**Try it**
Leave the pictures out and reproduce all the entries word for word.

(Beginning of Data listing)

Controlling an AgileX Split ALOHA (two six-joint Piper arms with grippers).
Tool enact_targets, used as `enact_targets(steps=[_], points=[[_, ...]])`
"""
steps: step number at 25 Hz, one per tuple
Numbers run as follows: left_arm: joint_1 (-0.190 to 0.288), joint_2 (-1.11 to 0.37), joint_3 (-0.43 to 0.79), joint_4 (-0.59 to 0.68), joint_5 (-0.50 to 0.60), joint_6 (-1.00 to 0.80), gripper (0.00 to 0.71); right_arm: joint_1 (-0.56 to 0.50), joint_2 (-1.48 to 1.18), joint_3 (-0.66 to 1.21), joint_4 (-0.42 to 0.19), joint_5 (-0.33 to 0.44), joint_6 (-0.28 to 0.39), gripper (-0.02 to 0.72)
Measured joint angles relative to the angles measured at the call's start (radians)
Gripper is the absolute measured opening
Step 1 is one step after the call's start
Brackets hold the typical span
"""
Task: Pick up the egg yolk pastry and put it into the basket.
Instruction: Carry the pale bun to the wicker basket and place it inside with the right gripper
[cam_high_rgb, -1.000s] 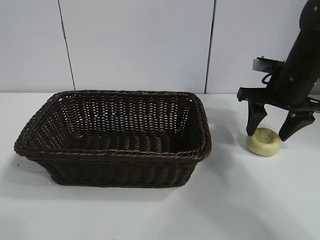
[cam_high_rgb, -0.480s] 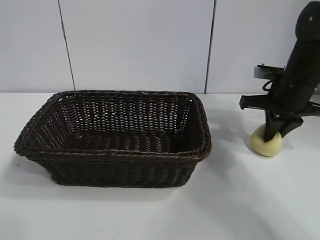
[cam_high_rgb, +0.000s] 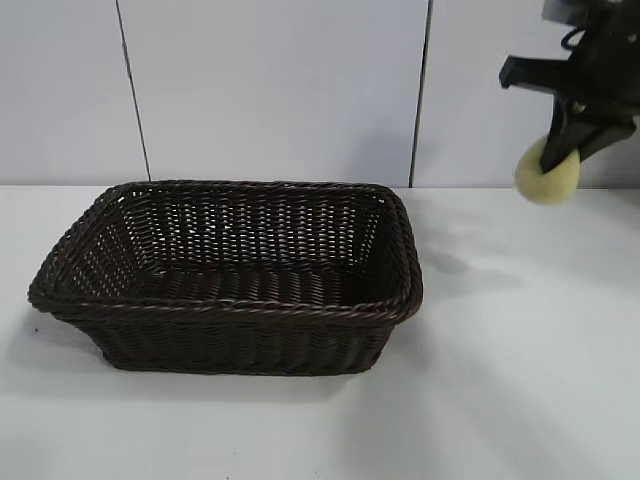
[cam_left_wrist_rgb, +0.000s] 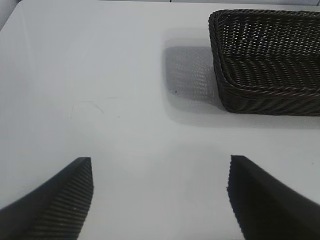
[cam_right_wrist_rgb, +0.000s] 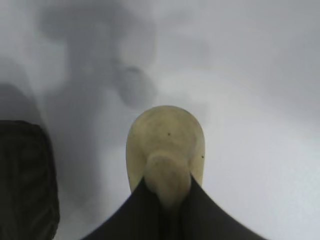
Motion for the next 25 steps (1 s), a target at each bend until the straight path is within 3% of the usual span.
enact_targets(steps=[8,20,25], points=[[0.000,0.000,0.000,0.000,0.000,0.000,0.542,0.071,-0.068,0.000,0.110,-0.002,-0.027,0.024],[0.000,0.000,0.000,0.000,0.000,0.000,0.542,0.460,-0.068,0.000,0.129,-0.147,-0.031,0.024],[0.000,0.000,0.000,0.000,0.000,0.000,0.542,0.574,-0.068,0.000,0.132,-0.224,-0.032,0.024]])
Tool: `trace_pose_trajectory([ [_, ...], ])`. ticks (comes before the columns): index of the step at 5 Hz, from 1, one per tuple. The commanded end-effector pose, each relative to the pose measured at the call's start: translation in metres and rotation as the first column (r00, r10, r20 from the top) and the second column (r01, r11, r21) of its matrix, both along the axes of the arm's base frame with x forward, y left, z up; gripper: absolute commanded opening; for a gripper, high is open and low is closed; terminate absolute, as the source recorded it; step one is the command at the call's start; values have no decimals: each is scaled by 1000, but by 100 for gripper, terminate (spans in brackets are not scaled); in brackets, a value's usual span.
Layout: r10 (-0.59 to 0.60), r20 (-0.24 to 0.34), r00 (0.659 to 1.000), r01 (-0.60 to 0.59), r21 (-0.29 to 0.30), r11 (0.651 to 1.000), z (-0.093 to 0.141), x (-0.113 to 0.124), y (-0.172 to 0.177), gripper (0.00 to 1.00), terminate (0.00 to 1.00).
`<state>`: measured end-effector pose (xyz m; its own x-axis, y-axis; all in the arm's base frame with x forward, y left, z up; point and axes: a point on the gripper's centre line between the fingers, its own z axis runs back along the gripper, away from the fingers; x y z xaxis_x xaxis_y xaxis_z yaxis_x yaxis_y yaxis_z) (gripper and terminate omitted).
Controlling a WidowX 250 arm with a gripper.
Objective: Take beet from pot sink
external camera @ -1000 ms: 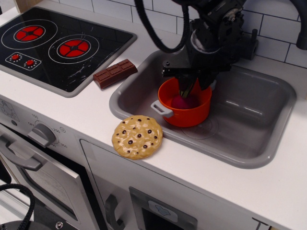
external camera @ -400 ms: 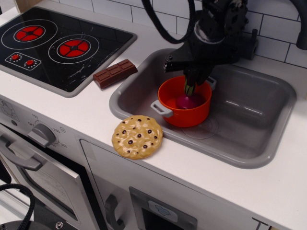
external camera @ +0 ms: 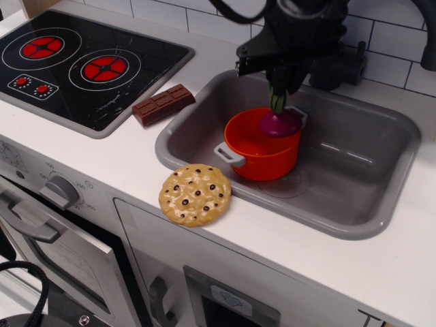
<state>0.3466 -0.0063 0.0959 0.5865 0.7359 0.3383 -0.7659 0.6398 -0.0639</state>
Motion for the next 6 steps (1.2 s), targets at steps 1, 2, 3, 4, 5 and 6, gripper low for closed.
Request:
trace_pose_trajectory([
  [1,-123,18,992,124,-55,991,36,-19,-32,0,0],
  [2,-162,25,986,163,-38,986,20,-19,-59,0,0],
  [3,-156,10,988,156,-50,986,3,-13,-79,0,0],
  [4,-147,5,989,147,-34,989,-15,-7,-90,0,0],
  [5,-147,15,989,147,-10,989,-28,-3,-97,0,0],
  [6,-132,3,991,132,-33,991,-29,-3,-97,100,0],
])
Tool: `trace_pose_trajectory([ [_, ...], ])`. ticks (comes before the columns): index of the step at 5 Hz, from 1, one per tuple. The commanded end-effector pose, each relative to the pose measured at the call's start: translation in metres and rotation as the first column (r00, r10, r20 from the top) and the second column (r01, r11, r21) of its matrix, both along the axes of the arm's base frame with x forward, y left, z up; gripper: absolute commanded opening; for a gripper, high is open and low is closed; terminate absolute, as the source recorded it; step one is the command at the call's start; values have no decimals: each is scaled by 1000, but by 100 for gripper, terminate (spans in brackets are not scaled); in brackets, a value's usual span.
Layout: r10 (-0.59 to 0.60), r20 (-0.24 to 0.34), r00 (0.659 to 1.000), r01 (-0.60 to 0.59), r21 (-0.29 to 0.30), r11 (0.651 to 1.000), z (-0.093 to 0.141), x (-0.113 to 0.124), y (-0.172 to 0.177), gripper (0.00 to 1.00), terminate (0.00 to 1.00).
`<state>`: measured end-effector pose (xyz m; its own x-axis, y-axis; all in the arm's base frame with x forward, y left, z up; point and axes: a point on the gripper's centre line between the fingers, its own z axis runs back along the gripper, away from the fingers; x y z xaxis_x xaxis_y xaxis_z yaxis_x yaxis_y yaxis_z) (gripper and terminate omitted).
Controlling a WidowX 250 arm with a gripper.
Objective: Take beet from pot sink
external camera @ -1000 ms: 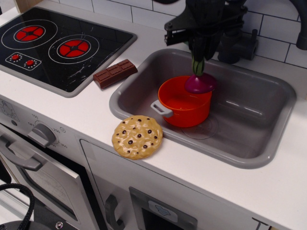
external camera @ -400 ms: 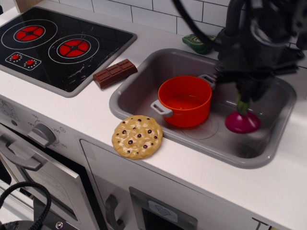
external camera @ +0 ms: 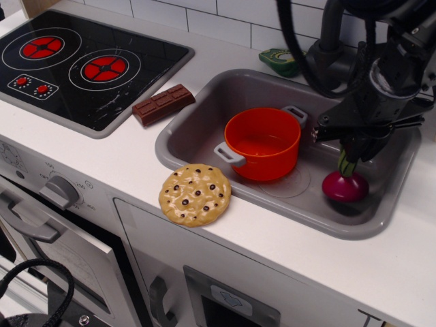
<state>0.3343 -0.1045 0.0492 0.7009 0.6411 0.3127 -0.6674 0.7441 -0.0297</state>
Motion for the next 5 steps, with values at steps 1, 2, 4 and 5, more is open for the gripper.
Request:
trace_pose_trajectory([
  [1,26,24,999,-24,-63,998,22,11,3,100,0],
  [2,21,32,999,-19,-73,997,35,11,3,100,0],
  [4,9,50,999,-5,-91,996,53,9,11,100,0],
  [5,9,50,999,-5,-91,996,53,9,11,100,100],
])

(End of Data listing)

**Response to the task**
Controlling an AgileX Split ALOHA (two six-joint Piper arms with grippers).
Tool enact_targets, used as `enact_targets(steps=[_], points=[[_, ...]])`
"""
steps: step number at 25 Hz, one per tuple
Numbers run as follows: left_arm: joint_1 (-0.190 to 0.288), joint_2 (-1.11 to 0.37), joint_3 (-0.43 to 0.79), joint_4 (-0.59 to 0.68), joint_5 (-0.50 to 0.60), joint_6 (-1.00 to 0.80), gripper (0.00 to 0.71); right_arm: joint_1 (-0.56 to 0.50), joint_2 (-1.48 to 1.18), joint_3 (-0.66 to 1.21), joint_4 (-0.42 to 0.19), joint_5 (-0.33 to 0.44), joint_6 (-0.28 to 0.39), gripper (-0.02 to 0.72)
Measured joint angles relative to the angles measured at the call's start (radians)
Gripper is the absolute measured opening
Step 1 is one step after the call's start
Brackets hold the typical span
"""
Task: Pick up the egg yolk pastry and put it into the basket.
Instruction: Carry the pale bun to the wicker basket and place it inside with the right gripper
[cam_high_rgb, -1.000s] 
[cam_high_rgb, -0.480s] 
[cam_high_rgb, +0.000s] 
[cam_left_wrist_rgb, +0.000s] 
[cam_right_wrist_rgb, +0.000s] 
Motion for the next 25 steps (1 s), a target at each bend until the straight path is within 3% of the usual span.
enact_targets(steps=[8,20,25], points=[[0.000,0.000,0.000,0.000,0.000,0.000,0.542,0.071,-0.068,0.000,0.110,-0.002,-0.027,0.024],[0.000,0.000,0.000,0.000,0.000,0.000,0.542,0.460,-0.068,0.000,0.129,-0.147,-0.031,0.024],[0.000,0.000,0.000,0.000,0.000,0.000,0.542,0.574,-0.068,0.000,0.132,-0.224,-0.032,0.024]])
Tool: `trace_pose_trajectory([ [_, ...], ])`. ticks (comes before the columns): index of the step at 5 Hz, from 1, one per tuple. The commanded end-effector pose, each relative to the pose measured at the call's start: translation in metres and rotation as the first column (r00, r10, r20 from the top) and the second column (r01, r11, r21) of its matrix, both along the axes of the arm's base frame with x forward, y left, z up; gripper: absolute commanded opening; for a gripper, high is open and low is closed; terminate absolute, as the source recorded it; step one is the command at the call's start; values have no decimals: each is scaled by 1000, but by 100 for gripper, terminate (spans in brackets are not scaled); in brackets, a value's usual span.
Layout: r10 (-0.59 to 0.60), r20 (-0.24 to 0.34), r00 (0.659 to 1.000), r01 (-0.60 to 0.59), r21 (-0.29 to 0.30), r11 (0.651 to 1.000), z (-0.093 to 0.141), x (-0.113 to 0.124), y (-0.172 to 0.177), gripper (0.00 to 1.00), terminate (0.00 to 1.00).
`<state>`: measured end-effector pose (xyz m; its own x-axis, y-axis; all in the arm's base frame with x forward, y left, z up; point and axes: a point on the gripper's centre line between the fingers, its own z axis runs back along the gripper, away from the fingers; x y z xaxis_x xaxis_y xaxis_z yaxis_x yaxis_y yaxis_z) (gripper and terminate omitted).
Controlling a WidowX 250 arm with a gripper.
Objective: Take beet from pot sink
external camera @ -1000 ms: 
external camera @ -400 ms: 
external camera @ +0 ms: 
<state>0.3466 -0.0063 0.0959 0.5865 0.7359 0.3383 -0.7659 0.6398 -0.0639</state>
Motion for the next 6 steps (1.2 s), targets at steps 1, 2, 3, 4, 5 and 6, gripper low for closed.
Request:
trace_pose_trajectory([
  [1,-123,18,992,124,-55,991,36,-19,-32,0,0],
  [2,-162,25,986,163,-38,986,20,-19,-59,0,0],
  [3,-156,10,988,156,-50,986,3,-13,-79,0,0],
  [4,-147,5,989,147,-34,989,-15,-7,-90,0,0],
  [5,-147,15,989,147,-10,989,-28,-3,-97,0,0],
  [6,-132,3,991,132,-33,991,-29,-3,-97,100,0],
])
Tool: `trace_pose_trajectory([ [_, ...], ])`. ticks (comes before the columns): index of the step at 5 Hz, from 1, one per tuple. The commanded end-effector pose, each relative to the pose measured at the call's start: translation in metres and rotation as the first column (r00, r10, r20 from the top) and the second column (r01, r11, r21) of its matrix, both along the axes of the arm's base frame with x forward, y left, z up; gripper: absolute commanded opening; for a gripper, high is open and low is closed; terminate absolute, as the source recorded it; step one is the command at the call's start; values have no decimals: each is scaled by 1000, but by 100 for gripper, terminate (spans in brackets are not scaled); in brackets, a value's usual span.
Layout: r10 (-0.59 to 0.60), r20 (-0.24 to 0.34), r00 (0.659 to 1.000), r01 (-0.60 to 0.59), r21 (-0.29 to 0.30), r11 (0.651 to 1.000), z (-0.093 to 0.141), x (-0.113 to 0.124), y (-0.172 to 0.177), gripper (0.00 to 1.00), terminate (0.00 to 1.00).
`<state>`: measured end-effector pose (xyz m; its own x-axis, y-axis; all in the arm's base frame with x forward, y left, z up; point and axes: a point on the gripper's centre line between the fingers, its own z axis runs back along the gripper, away from the fingers; x y z xaxis_x xaxis_y xaxis_z yaxis_x yaxis_y yaxis_z) (gripper and terminate omitted).
Controlling a WidowX 250 arm with a gripper.
Objective: Take beet from pot sink
external camera @ -1000 ms: 
external camera @ -400 ms: 
external camera @ +0 ms: 
<state>0.3343 -0.1045 0.0492 0.7009 0.6411 0.3127 -0.6674 0.7441 -0.0297</state>
Motion for the next 5 steps, with values at steps 1, 2, 4 and 5, more is open for the gripper.
Request:
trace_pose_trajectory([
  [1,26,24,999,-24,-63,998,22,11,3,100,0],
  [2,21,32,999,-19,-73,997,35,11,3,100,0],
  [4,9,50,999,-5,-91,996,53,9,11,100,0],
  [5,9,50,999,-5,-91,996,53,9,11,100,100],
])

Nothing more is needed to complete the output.